* [TASK OBJECTIVE]:
Copy out lines with the word "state" from the material that follows.

* [MATERIAL SUPPLIED]:
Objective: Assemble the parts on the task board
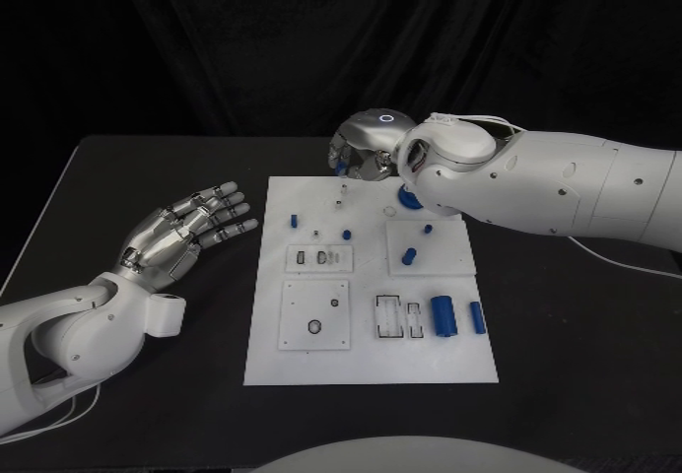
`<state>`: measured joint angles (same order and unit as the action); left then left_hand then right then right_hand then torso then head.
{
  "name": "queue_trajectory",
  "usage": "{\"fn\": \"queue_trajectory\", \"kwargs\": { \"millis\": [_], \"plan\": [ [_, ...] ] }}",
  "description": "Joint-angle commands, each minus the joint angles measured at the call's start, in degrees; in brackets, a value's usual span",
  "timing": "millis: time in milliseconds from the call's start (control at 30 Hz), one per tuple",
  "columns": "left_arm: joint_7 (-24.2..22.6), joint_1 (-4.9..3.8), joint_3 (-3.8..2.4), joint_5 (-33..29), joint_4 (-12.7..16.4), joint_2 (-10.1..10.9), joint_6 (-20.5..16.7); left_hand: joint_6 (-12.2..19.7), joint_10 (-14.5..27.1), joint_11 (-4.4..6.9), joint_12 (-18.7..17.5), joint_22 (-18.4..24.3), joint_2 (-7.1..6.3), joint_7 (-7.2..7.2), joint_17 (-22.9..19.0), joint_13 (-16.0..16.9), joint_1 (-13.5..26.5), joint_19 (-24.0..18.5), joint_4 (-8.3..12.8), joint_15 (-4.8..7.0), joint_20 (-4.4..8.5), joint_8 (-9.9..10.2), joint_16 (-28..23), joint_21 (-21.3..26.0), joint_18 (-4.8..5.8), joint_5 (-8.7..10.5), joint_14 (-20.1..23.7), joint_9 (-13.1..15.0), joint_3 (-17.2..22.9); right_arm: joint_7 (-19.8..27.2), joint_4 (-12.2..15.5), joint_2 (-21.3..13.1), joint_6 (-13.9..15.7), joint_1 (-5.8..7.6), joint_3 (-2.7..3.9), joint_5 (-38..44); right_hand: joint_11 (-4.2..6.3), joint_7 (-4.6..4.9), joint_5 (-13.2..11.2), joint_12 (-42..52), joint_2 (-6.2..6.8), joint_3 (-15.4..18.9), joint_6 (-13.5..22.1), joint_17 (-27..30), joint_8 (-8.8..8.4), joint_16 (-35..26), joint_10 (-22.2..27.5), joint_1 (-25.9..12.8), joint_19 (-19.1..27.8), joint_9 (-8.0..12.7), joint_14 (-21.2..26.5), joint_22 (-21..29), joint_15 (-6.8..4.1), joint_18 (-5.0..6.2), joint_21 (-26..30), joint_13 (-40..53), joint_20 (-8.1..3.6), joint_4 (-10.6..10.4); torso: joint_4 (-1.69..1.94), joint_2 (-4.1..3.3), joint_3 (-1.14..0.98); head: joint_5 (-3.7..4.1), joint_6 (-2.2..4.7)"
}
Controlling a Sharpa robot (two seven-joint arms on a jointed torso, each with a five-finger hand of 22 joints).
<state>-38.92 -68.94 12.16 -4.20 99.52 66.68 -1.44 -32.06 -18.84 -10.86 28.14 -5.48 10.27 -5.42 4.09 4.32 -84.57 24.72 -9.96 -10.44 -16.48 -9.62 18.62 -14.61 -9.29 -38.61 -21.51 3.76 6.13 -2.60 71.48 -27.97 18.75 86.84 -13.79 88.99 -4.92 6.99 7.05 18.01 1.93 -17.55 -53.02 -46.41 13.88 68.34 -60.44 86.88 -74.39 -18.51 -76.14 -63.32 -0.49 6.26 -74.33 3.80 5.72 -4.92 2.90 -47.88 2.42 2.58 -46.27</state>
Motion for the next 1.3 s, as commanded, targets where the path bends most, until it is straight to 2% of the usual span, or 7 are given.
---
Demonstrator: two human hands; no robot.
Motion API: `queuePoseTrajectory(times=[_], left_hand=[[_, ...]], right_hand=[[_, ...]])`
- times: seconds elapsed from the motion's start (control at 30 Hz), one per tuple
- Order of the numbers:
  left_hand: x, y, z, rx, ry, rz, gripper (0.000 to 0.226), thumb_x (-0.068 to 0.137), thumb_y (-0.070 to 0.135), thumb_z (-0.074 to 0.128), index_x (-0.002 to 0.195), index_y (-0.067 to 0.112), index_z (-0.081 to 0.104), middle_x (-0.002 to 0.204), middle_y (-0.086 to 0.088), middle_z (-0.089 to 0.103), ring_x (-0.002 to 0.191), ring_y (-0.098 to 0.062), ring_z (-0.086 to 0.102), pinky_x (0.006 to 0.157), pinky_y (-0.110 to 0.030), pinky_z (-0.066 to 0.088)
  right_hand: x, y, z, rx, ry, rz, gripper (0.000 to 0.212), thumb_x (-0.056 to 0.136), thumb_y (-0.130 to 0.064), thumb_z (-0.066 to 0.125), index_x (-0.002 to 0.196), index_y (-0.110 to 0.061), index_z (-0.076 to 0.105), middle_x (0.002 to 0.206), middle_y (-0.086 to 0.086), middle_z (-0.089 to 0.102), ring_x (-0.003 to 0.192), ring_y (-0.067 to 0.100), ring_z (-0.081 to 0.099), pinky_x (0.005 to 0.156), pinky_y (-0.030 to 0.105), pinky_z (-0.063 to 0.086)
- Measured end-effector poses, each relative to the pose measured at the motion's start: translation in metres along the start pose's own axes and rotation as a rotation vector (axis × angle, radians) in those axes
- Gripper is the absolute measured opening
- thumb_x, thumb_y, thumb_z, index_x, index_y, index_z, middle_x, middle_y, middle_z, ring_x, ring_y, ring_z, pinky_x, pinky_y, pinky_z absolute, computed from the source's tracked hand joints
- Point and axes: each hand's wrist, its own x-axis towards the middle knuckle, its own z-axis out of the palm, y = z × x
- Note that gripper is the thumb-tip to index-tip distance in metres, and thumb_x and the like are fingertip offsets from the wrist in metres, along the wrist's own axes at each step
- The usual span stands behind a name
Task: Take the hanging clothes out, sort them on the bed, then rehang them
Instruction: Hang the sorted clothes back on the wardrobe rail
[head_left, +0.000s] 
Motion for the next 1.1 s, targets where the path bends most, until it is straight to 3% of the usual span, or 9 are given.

* [EXERCISE RESPONSE]:
`<state>`: measured joint angles (same order and unit as the action); left then left_hand then right then right_hand then torso then head.
<state>-38.92 -68.94 12.16 -4.20 99.52 66.68 -1.44 -32.06 -18.84 -10.86 28.14 -5.48 10.27 -5.42 4.09 4.32 -84.57 24.72 -9.96 -10.44 -16.48 -9.62 18.62 -14.61 -9.29 -38.61 -21.51 3.76 6.13 -2.60 71.48 -27.97 18.75 86.84 -13.79 88.99 -4.92 6.99 7.05 18.01 1.93 -17.55 -53.02 -46.41 13.88 68.34 -60.44 86.88 -74.39 -18.51 -76.14 -63.32 -0.49 6.26 -74.33 3.80 5.72 -4.92 2.90 -47.88 2.42 2.58 -46.27</state>

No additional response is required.